# Work order
Gather all lines in the data that hold the string "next".

┌─ Provided records

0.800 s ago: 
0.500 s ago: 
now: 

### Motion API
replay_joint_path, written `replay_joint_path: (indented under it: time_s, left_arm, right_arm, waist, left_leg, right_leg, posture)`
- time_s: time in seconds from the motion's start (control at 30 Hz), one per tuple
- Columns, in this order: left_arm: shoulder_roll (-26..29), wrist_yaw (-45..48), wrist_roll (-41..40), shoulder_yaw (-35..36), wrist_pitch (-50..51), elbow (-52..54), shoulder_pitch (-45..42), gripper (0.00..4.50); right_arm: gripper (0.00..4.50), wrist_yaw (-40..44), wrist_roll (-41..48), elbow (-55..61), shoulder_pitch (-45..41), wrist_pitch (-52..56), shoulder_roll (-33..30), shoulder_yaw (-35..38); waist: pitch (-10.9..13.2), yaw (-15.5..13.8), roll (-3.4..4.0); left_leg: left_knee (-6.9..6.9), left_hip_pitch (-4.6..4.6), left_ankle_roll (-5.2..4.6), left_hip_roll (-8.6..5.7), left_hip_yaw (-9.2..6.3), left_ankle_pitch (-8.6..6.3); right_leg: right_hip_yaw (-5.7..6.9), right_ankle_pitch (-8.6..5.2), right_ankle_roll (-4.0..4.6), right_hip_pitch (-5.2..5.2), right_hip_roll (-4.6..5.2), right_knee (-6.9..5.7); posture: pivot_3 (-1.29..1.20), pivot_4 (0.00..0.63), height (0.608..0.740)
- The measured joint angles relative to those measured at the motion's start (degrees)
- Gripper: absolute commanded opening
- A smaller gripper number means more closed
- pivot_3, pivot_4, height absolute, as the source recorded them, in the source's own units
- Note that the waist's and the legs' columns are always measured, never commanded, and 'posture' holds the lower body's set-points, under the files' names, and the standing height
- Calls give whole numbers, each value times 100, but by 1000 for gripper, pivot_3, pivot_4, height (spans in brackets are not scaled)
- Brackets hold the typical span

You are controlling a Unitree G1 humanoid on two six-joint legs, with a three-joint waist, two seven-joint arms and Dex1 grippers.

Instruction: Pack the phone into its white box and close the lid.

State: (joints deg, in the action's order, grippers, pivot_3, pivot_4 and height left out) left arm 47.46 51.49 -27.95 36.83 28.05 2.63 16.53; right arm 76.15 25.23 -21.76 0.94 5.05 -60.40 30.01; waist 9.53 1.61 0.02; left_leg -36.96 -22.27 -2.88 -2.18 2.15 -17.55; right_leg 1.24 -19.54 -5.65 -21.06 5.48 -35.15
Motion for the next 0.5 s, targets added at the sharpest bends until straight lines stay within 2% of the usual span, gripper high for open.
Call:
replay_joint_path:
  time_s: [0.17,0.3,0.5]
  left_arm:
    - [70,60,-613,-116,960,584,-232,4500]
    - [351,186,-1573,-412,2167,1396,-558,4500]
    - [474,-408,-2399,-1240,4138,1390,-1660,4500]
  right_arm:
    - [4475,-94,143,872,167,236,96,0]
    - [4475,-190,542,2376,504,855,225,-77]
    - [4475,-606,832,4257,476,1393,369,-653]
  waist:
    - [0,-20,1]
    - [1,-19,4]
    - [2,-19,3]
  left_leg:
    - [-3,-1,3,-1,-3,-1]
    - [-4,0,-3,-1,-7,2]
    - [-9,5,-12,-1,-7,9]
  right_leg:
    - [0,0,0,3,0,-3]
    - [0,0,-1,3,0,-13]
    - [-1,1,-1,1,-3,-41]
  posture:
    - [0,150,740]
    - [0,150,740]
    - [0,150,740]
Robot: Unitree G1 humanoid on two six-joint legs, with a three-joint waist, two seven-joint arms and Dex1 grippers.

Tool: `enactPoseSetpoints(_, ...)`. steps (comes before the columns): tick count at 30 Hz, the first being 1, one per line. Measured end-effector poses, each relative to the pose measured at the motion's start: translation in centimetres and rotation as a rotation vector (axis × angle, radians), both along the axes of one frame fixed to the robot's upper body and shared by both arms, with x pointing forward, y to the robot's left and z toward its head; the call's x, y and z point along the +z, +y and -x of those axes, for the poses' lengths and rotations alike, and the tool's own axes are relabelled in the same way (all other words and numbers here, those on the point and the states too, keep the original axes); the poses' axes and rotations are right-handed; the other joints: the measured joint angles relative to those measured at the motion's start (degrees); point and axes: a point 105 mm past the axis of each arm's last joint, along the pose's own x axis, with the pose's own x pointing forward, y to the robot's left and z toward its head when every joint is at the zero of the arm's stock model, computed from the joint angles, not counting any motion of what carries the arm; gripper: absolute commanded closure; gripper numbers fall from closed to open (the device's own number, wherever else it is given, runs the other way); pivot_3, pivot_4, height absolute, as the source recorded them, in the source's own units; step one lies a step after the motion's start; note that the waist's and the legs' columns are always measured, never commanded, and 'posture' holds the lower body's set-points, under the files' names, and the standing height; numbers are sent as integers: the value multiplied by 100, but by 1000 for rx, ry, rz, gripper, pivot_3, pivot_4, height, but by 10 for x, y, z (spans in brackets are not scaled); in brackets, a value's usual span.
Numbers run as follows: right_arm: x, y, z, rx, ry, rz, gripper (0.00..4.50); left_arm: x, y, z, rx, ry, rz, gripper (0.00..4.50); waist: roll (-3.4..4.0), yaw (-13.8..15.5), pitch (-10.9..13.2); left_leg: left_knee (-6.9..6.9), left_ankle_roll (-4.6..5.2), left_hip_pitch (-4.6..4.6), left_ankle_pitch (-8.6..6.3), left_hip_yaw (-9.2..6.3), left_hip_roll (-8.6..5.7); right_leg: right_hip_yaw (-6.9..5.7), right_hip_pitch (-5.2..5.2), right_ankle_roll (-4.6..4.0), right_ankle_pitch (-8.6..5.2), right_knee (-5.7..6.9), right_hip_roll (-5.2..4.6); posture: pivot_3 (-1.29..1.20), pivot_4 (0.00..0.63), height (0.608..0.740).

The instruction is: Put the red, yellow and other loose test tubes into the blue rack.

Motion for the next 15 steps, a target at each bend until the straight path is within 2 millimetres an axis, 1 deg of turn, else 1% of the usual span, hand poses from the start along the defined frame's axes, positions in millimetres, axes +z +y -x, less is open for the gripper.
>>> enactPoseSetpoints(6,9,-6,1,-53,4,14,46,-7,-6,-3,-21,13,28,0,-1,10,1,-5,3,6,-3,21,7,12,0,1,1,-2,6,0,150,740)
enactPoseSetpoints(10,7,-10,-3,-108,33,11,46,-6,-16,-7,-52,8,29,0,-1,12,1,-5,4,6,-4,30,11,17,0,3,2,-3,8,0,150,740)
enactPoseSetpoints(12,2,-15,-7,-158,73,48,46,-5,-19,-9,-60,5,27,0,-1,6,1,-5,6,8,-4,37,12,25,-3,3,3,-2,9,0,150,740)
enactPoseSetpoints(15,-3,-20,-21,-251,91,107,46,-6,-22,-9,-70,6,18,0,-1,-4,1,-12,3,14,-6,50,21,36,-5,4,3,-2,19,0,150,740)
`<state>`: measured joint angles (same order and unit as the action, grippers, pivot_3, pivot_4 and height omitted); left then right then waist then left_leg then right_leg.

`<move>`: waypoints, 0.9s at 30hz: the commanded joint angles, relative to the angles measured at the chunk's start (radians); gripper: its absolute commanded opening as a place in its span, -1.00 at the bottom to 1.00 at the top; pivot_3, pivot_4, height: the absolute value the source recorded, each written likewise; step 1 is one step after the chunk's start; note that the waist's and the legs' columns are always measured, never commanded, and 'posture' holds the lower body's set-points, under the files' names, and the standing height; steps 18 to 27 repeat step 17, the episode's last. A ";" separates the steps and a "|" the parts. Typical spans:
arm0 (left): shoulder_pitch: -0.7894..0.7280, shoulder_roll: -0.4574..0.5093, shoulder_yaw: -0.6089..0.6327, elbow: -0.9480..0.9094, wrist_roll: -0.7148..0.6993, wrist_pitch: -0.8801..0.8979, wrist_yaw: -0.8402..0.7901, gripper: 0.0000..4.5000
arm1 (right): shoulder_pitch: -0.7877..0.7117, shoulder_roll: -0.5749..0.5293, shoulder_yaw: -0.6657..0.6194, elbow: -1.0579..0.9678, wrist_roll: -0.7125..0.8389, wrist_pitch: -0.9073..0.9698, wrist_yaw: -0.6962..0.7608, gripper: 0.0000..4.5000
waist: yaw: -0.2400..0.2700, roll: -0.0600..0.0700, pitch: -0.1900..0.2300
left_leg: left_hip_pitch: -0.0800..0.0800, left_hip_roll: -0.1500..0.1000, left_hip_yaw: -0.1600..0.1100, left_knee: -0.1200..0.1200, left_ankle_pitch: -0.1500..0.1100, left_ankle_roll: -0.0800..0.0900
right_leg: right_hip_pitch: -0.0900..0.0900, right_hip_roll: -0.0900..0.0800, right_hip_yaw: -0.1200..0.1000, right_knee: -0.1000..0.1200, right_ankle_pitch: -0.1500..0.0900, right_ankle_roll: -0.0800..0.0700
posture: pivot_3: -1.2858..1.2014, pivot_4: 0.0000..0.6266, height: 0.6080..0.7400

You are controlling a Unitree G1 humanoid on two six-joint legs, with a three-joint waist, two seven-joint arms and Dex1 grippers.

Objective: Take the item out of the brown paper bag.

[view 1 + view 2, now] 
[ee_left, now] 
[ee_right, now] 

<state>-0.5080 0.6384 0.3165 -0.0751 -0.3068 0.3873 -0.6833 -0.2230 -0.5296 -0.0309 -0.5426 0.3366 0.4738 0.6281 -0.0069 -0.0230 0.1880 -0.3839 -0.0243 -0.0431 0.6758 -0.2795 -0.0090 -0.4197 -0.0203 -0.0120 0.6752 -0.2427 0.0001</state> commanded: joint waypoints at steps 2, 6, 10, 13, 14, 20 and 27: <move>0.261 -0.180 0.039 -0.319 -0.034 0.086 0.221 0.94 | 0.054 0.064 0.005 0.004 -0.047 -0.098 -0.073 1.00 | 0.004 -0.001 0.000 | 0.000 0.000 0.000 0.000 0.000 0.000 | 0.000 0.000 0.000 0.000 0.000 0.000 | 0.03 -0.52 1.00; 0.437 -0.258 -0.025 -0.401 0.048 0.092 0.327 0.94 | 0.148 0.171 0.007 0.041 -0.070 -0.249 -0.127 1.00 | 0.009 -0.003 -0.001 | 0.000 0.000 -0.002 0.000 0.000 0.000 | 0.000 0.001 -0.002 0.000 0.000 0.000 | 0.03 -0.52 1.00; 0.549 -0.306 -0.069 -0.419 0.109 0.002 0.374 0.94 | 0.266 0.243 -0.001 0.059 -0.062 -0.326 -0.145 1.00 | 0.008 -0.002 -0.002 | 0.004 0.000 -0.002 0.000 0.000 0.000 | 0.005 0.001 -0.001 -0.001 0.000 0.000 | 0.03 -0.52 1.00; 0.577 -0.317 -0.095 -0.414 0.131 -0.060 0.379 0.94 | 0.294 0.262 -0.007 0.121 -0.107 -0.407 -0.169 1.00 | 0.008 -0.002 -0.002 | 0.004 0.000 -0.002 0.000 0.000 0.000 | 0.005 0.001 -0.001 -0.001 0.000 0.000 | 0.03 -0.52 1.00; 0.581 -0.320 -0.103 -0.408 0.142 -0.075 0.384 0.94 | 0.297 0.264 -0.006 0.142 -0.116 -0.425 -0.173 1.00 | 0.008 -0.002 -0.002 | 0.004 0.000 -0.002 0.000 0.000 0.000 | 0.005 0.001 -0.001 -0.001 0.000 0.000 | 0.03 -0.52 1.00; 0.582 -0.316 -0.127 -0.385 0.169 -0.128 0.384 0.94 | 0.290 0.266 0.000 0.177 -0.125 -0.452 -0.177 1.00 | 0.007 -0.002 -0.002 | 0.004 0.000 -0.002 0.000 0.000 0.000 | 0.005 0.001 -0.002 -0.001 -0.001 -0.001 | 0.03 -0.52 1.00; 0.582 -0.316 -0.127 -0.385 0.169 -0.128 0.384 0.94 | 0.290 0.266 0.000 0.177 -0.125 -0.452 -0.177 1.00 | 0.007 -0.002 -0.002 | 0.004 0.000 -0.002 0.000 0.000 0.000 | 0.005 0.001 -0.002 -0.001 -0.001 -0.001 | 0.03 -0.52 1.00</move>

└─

# Written response
Motion for the next 0.5 s, targets added at the sharpest bends until straight lines stay within 2% of the usual span, gripper high for open.
Motion for the next 15 steps, a target at each bend until the straight path is within 2 millimetres an axis, 1 deg of turn, else 1% of the usual span, hand poses from the start along the defined frame's axes, positions in millimetres, axes +z +y -x, less is open for the gripper.

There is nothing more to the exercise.